#### YOUR TASK
Go through the entries below and pick out every line with "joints".

#### EXERCISE MATERIAL

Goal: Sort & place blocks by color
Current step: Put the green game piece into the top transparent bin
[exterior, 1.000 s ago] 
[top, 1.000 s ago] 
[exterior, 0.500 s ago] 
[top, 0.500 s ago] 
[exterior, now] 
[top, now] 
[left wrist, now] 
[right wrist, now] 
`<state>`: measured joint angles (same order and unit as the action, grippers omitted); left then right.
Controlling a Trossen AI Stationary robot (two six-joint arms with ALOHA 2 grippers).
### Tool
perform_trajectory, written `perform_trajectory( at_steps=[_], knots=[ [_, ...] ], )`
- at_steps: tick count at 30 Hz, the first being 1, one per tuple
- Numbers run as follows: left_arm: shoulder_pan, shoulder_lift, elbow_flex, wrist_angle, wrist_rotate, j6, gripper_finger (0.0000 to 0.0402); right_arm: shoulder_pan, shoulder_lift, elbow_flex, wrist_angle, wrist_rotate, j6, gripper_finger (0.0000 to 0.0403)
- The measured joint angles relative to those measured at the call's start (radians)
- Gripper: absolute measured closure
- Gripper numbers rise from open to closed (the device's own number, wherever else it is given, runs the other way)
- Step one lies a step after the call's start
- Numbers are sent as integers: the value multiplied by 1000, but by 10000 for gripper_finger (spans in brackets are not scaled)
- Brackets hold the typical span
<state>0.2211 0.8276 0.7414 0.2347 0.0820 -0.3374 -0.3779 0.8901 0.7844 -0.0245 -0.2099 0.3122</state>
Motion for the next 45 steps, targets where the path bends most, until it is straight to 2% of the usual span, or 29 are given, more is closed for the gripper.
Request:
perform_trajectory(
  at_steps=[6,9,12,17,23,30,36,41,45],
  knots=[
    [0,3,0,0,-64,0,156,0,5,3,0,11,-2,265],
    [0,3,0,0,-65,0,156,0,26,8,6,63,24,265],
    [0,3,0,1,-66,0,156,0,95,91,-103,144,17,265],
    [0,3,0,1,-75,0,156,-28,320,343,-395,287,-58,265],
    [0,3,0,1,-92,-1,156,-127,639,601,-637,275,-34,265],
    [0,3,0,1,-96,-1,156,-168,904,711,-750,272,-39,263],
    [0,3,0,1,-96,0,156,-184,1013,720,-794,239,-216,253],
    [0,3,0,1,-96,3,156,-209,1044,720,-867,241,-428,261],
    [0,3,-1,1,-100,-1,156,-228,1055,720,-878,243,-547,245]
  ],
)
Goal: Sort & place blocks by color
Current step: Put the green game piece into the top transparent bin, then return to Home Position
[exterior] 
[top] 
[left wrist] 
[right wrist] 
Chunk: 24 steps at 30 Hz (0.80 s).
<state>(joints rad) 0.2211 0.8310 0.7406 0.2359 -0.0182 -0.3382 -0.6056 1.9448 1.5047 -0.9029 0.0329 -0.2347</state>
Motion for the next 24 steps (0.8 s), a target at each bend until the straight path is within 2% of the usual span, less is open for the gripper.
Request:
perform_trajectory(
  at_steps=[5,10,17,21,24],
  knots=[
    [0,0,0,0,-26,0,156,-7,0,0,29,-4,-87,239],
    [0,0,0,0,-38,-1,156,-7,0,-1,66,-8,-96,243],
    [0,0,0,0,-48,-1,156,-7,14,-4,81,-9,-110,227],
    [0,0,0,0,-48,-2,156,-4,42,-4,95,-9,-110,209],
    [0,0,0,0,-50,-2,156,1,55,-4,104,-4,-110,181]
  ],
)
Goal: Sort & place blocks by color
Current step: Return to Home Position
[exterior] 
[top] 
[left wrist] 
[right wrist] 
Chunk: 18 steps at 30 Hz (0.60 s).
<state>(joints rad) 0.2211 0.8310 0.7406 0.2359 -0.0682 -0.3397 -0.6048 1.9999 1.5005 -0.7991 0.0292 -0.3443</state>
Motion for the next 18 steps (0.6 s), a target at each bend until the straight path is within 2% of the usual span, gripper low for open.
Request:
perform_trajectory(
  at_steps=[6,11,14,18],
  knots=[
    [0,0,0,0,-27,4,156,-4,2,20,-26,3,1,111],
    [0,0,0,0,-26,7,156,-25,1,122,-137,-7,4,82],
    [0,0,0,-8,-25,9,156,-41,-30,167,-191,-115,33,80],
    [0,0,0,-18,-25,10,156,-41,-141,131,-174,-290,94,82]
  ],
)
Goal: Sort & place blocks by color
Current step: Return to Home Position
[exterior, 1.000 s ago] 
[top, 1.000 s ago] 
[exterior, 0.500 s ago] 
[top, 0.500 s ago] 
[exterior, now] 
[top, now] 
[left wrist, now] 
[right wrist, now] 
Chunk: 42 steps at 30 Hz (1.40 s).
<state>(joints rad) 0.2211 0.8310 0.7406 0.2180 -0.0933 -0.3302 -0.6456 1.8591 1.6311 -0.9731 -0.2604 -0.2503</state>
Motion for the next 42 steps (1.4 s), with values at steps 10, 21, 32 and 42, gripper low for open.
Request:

#### YOUR RESPONSE
<state>(joints rad) 0.2211 0.8310 0.7406 0.2359 -0.0182 -0.3382 -0.6056 1.9448 1.5047 -0.9029 0.0329 -0.2347</state>
<state>(joints rad) 0.2211 0.8310 0.7406 0.2359 -0.0682 -0.3397 -0.6048 1.9999 1.5005 -0.7991 0.0292 -0.3443</state>
<state>(joints rad) 0.2211 0.8310 0.7406 0.2180 -0.0933 -0.3302 -0.6456 1.8591 1.6311 -0.9731 -0.2604 -0.2503</state>

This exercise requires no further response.